Teguise experienced years of splendour when dynasties, like the Bethencourt family, descendants of the Norman conquerors, and the Herrera family, former lords of Lanzarote, left their mark. Some stately homes from that era are well preserved, such as Casa del Marqués de Herrera y Rojas, Casa Perdomo, and others that were formerly the property of civil and military authorities, such as Casa Santiago, Palacio Ico and Palacio Spínola. The latter was originally intended to be the Casa de las Inquisidoras for the Inquisition. It has undergone several major renovations over the years and today it houses the Casa-Museo del Timple and is the venue for plenary sessions and other official municipal events.
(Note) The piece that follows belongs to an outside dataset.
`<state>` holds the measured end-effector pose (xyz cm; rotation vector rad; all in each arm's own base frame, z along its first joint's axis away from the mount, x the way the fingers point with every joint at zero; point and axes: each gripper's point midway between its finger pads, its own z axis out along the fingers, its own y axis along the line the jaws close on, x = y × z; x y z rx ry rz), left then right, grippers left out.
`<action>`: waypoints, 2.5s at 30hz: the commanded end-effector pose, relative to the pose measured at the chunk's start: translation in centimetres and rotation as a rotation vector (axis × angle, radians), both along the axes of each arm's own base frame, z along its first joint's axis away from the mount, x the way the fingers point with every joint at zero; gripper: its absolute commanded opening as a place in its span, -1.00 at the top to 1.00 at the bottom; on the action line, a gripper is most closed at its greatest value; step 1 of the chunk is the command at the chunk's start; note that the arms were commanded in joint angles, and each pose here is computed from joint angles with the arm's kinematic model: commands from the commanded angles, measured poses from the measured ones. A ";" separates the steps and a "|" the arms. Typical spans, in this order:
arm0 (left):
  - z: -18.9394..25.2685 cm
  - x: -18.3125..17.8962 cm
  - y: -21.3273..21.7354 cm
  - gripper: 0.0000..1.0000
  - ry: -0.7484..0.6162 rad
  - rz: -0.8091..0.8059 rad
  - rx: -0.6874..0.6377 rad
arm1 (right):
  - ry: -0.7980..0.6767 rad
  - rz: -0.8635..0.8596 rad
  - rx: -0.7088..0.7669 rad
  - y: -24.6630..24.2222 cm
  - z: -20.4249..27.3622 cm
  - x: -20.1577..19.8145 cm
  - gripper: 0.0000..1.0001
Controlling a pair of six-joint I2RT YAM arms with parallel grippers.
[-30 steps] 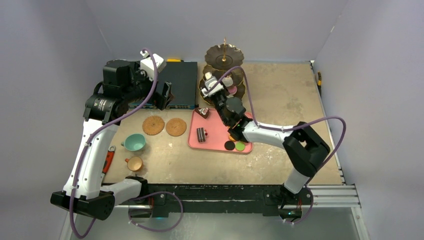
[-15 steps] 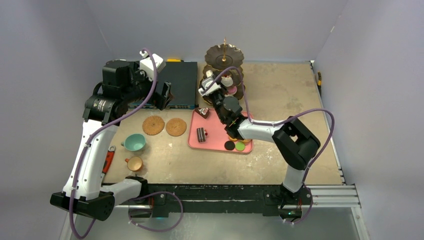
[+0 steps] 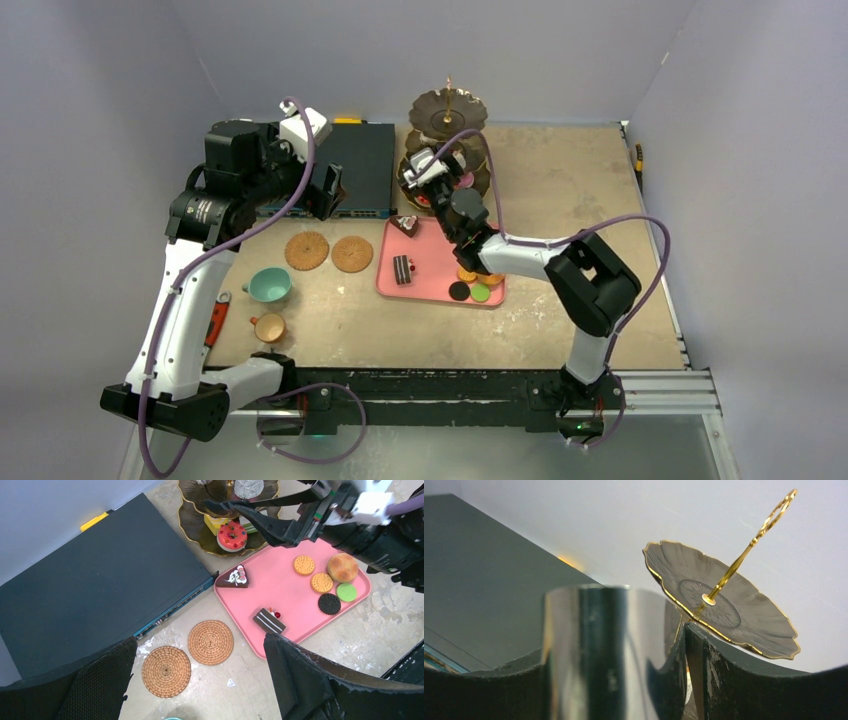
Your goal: Serve the afternoon tea
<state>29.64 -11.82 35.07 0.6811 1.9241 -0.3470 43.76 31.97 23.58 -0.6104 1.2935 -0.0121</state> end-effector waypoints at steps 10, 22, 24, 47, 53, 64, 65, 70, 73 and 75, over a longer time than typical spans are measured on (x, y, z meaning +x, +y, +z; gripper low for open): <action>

Teguise’s historical heritage also includes various religious buildings, most importantly, Nuestra Señora de Guadalupe church, whose bell tower stands above the town’s roofs and chimneys and can be seen from many kilometres away. It’s so distinctive, in fact, that it has become the town’s emblem. The San Francisco and Santo Domingo convents are also well worth a visit.
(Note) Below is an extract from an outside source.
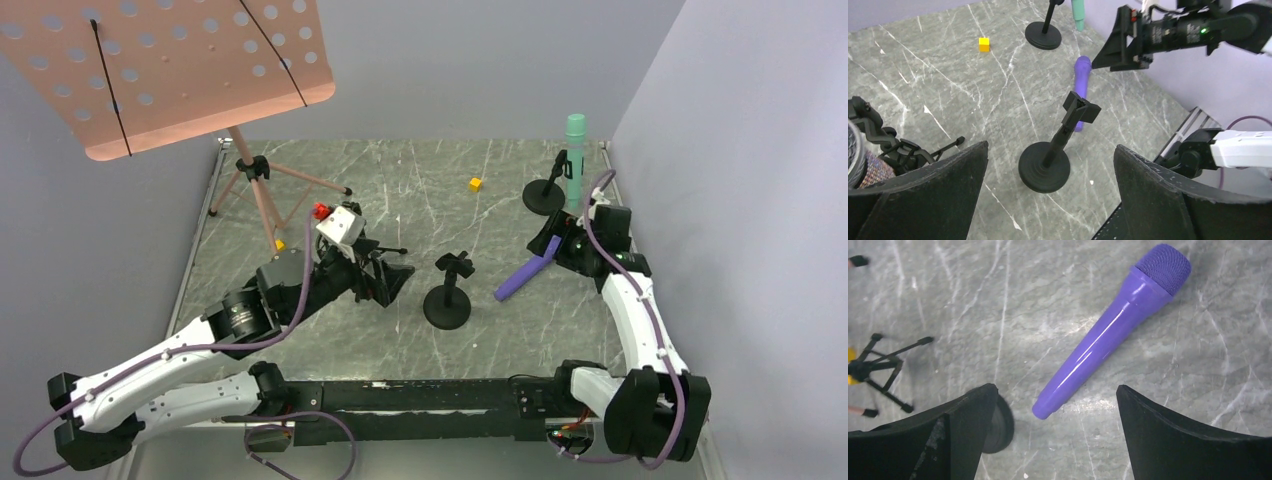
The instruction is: Attach the microphones to the stand
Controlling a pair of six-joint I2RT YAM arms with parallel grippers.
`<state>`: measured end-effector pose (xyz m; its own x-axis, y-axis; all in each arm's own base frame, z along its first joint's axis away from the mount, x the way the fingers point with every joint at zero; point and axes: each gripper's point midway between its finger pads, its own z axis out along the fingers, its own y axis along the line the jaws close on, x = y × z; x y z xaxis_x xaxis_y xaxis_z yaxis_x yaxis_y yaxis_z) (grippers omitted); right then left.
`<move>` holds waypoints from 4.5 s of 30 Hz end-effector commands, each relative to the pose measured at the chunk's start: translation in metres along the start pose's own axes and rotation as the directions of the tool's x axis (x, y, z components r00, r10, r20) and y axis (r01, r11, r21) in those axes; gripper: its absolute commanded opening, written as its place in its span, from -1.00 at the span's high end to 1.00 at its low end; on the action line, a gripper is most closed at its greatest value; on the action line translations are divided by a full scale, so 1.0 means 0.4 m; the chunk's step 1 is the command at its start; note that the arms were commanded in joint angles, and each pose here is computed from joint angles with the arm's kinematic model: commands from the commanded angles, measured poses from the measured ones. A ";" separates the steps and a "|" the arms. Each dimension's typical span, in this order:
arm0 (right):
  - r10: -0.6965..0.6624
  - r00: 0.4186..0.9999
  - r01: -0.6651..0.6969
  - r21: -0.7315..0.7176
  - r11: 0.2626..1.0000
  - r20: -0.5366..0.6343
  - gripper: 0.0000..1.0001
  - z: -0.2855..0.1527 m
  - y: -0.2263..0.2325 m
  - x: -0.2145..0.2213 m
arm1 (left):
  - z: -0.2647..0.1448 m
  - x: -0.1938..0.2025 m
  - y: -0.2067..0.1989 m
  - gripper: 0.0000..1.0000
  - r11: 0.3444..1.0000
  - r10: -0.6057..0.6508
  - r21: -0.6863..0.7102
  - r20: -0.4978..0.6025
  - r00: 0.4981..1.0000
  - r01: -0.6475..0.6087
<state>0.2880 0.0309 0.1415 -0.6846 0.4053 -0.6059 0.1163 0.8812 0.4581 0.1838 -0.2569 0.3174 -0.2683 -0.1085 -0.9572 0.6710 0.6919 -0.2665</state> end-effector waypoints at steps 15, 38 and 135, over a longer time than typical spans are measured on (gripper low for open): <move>0.124 0.991 -0.132 0.332 0.934 0.046 -0.45 0.181 -0.095 0.014 | -0.038 0.062 -0.002 -0.99 0.991 -0.134 0.005 -0.067 0.989 0.135; 0.156 0.983 -0.112 0.370 0.922 -0.092 0.64 0.246 -0.118 0.076 | -0.056 0.053 -0.025 -0.99 0.985 -0.155 0.063 -0.054 0.986 0.159; -0.634 0.608 0.535 -0.837 -0.116 0.477 -0.47 -0.389 0.583 0.111 | 0.119 -0.193 -0.263 1.00 0.873 -0.240 0.478 0.249 0.938 0.096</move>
<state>0.1796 0.2166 0.3155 -0.1777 -0.2170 -0.9599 -0.9775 -0.0737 0.1977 0.1759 -0.3752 0.3785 -0.3126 -0.3778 -0.8715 0.8641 0.2680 -0.4261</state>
Another of Teguise’s iconic buildings actually stands outside the historic centre. Built in the first half of the 16th century by Sancho Herrera, the Santa Bárbara Castle is perched on top of the Guanapay volcano and watches over the whole town. It has done so for centuries and is the oldest surviving defensive construction on Lanzarote. From its vantage point, it kept a lookout over coasts and ports, warning islanders if pirates and corsairs had landed, giving time to prepare defences and shelter the population. In the mid-19th century, the fortress fell into disuse. It wasn’t until 1960 that renovation work began, thanks to a local community group that campaigned for its restoration. Since 1998 it has been managed by Teguise Town Council. It now houses a museum, for years, it was dedicated to the island’s mass emigration, now it is a museum of piracy.